[Exercise goal]
Type out the entries below again, character for character.

[Extracted entries]
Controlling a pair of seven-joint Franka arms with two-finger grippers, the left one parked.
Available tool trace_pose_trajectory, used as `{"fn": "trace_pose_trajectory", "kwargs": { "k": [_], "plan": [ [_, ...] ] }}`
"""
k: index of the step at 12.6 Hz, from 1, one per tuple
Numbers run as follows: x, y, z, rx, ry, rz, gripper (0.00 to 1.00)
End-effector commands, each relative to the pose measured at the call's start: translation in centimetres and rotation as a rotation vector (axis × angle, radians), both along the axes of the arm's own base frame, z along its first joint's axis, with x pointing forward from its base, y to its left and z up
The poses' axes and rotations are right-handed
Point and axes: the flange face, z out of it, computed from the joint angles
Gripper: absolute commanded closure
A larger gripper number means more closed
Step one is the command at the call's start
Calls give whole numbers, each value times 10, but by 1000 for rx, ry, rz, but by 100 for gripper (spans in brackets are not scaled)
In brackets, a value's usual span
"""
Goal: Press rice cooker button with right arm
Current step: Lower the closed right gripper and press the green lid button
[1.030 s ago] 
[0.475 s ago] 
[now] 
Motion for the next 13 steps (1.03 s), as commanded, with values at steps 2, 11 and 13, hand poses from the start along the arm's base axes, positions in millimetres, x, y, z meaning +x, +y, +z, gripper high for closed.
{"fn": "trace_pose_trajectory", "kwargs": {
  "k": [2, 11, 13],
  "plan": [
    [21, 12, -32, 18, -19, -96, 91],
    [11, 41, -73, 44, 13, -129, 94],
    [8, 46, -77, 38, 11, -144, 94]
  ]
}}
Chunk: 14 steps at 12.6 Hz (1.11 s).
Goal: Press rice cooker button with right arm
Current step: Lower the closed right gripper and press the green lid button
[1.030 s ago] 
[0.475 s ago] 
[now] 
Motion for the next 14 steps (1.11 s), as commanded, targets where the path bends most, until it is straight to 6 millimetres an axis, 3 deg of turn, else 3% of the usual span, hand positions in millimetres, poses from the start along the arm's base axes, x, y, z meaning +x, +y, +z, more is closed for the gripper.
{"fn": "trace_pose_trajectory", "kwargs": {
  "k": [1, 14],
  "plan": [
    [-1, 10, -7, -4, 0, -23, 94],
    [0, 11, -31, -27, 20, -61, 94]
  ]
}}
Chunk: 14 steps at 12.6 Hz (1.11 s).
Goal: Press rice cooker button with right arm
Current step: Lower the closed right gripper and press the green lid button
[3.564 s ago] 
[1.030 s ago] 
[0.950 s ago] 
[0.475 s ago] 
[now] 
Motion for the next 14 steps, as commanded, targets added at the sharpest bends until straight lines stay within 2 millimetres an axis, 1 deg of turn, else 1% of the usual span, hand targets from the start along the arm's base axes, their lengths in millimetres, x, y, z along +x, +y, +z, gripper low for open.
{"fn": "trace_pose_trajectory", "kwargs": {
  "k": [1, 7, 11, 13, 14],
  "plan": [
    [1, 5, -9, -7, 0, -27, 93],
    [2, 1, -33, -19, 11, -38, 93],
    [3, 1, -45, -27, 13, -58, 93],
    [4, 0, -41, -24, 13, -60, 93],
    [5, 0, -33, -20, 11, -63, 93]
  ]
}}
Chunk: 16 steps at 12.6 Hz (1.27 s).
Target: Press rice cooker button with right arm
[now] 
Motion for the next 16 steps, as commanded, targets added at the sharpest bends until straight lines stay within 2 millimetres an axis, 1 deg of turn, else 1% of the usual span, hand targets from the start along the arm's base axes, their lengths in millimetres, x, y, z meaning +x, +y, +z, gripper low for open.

[Answer]
Controlling a pair of seven-joint Franka arms with two-finger grippers, the left one parked.
Available tool trace_pose_trajectory, used as `{"fn": "trace_pose_trajectory", "kwargs": { "k": [_], "plan": [ [_, ...] ] }}`
"""
k: index of the step at 12.6 Hz, from 1, one per tuple
Numbers run as follows: x, y, z, rx, ry, rz, gripper (0.00 to 1.00)
End-effector commands, each relative to the pose measured at the call's start: translation in centimetres and rotation as a rotation vector (axis × angle, radians), both along the axes of the arm's own base frame, z along its first joint's axis, with x pointing forward from its base, y to its left and z up
The poses' axes and rotations are right-handed
Point and axes: the flange face, z out of it, computed from the joint angles
Gripper: absolute commanded closure
A larger gripper number means more closed
Step one is the command at the call's start
Calls give whole numbers, each value times 10, but by 1000 for rx, ry, rz, but by 100 for gripper (spans in brackets are not scaled)
In brackets, a value's usual span
"""
Goal: Press rice cooker button with right arm
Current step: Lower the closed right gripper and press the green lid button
[1.030 s ago] 
[0.475 s ago] 
[now] 
Motion for the next 13 steps (1.03 s), as commanded, with values at steps 2, 11 and 13, hand poses from the start along the arm's base axes, positions in millimetres, x, y, z meaning +x, +y, +z, gripper high for closed.
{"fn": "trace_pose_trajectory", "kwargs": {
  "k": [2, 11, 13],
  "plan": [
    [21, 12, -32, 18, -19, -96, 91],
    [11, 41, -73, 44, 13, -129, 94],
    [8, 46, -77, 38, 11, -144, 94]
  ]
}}
Chunk: 14 steps at 12.6 Hz (1.11 s).
Goal: Press rice cooker button with right arm
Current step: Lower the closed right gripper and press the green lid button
[1.030 s ago] 
[0.475 s ago] 
[now] 
Motion for the next 14 steps (1.11 s), as commanded, targets where the path bends most, until it is straight to 6 millimetres an axis, 3 deg of turn, else 3% of the usual span, hand positions in millimetres, poses from the start along the arm's base axes, x, y, z meaning +x, +y, +z, more is closed for the gripper.
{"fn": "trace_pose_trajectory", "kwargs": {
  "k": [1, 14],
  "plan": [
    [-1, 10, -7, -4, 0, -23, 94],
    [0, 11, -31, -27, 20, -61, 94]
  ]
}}
Chunk: 14 steps at 12.6 Hz (1.11 s).
Goal: Press rice cooker button with right arm
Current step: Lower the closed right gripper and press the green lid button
[3.564 s ago] 
[1.030 s ago] 
[0.950 s ago] 
[0.475 s ago] 
[now] 
Motion for the next 14 steps, as commanded, targets added at the sharpest bends until straight lines stay within 2 millimetres an axis, 1 deg of turn, else 1% of the usual span, hand targets from the start along the arm's base axes, their lengths in millimetres, x, y, z along +x, +y, +z, gripper low for open.
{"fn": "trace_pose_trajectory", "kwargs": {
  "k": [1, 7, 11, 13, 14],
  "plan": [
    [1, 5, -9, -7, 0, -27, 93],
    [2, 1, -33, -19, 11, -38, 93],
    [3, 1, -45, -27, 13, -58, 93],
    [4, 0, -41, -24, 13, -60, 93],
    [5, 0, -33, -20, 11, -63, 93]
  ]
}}
Chunk: 16 steps at 12.6 Hz (1.27 s).
Target: Press rice cooker button with right arm
[now] 
Motion for the next 16 steps, as commanded, targets added at the sharpest bends until straight lines stay within 2 millimetres an axis, 1 deg of turn, else 1% of the usual span, hand targets from the start along the arm's base axes, their lengths in millimetres, x, y, z meaning +x, +y, +z, gripper low for open.

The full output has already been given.